I guess this code is extremely similar to tib_init, where it just writes 4 bytes (zeroes) to every memory address from HERE to PAD (but it doesn’t touch PAD). I tested on the Longan Nano’s 20 KBytes and it’s pretty quick even running at 8 MHz haha. I can’t imagine this would be problematic even on a larger microcontroller, but we’ll see.. the reset only occurs on error anyways (and first boot), so it won’t affect code that’s running fine and error-free.

Finally, for bounds checks on the stacks, I modified some macros and primitives with code similar to this in the POPRSP macro:

    li t0, RSP_TOP              # load address of top of RSP
    bge s2, t0, err_underflow   # jump to error handler if stack underflow

The above code performs a stack underflow check on the return stack. All it does is jump to the err_underflow error handler if the value of the RSP pointer (s2) is equal or greater than the value of the RSP_TOP constant. Both are memory addresses, and if they’re lined up then it should not be possible to perform a POPRSP. That’s called an underflow.

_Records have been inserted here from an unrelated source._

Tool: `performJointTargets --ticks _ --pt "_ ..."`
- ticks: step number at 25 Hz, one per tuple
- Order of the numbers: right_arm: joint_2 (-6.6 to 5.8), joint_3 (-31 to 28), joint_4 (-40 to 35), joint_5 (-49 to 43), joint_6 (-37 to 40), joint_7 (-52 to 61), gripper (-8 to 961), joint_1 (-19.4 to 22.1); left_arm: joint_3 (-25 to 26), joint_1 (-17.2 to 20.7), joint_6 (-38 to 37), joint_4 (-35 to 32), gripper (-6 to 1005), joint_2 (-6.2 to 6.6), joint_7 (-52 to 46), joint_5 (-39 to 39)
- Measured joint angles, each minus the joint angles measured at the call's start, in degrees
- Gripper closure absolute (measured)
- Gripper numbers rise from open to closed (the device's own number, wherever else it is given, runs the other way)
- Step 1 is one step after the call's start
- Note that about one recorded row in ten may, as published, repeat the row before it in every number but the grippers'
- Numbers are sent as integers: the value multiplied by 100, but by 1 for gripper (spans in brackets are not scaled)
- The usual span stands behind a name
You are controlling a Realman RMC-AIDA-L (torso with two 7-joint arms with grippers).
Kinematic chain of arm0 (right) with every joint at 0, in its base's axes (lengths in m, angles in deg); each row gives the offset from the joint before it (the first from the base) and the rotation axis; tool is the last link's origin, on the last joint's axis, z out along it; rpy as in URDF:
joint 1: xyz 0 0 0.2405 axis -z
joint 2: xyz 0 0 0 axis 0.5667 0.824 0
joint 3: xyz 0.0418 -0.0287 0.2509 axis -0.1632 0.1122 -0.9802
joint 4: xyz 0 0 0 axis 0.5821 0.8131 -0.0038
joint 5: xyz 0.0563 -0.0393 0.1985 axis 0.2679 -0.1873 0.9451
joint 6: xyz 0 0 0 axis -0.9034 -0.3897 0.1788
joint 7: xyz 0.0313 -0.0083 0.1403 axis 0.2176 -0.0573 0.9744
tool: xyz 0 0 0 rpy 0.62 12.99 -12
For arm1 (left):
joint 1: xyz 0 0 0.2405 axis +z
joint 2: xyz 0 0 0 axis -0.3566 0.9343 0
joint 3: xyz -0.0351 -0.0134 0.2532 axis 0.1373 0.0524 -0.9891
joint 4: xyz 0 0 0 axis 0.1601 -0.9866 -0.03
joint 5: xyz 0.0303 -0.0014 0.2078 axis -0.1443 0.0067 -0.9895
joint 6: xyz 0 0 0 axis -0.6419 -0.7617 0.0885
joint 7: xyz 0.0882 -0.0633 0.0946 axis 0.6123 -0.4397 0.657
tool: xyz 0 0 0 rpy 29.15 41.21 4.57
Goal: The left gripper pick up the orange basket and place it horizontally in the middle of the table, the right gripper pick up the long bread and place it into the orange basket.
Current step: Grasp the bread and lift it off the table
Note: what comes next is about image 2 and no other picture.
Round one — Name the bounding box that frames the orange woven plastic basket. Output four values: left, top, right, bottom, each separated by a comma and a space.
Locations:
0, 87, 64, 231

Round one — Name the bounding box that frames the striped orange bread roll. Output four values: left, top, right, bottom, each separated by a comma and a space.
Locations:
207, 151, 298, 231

For the overflow check we can look at the PUSH macro:

    li t0, RSP_TOP+CELL         # load address of bottom of stack + 1 CELL
    blt sp, t0, err_overflow    # jump to error handler if stack overflow

This is similar to POPRSP except it’s using the RSP_TOP constant + 1 CELL, which is essentially the last available memory cell in the data stack. That value is fine, but anything below it is not. That’s why we’re using the blt (branch if less than) RISC-V instruction. If there were a blte instruction (branch if less than or equal) then we could write this instead:

    li t0, RSP_TOP

There might be a simpler way, but I’ll leave that for the optimization stage (soon?).

So back to the over/under flow checks, anywhere the sp (DSP) or s2 (RSP) pointers are manipulated, there will first be a check for a stack overflow or underflow condition. If yes then we’ll print a friendly error message and jump to reset.

Closing thoughts

I believe this release is quite stable now, but there’s still a few more enhancements I want to make, such as adding the ability to save or load words either from the onboard SD card or from Flash memory. I still need to add the ability to write multi-line word definitions, and the ability to handle hex numbers. However I also want to avoid adding to much to the core Forth (and avoid writing much more low-level RISC-V Assembly).

In the next session I’ll focus on the above enhancements and maybe some code cleanup and optimization.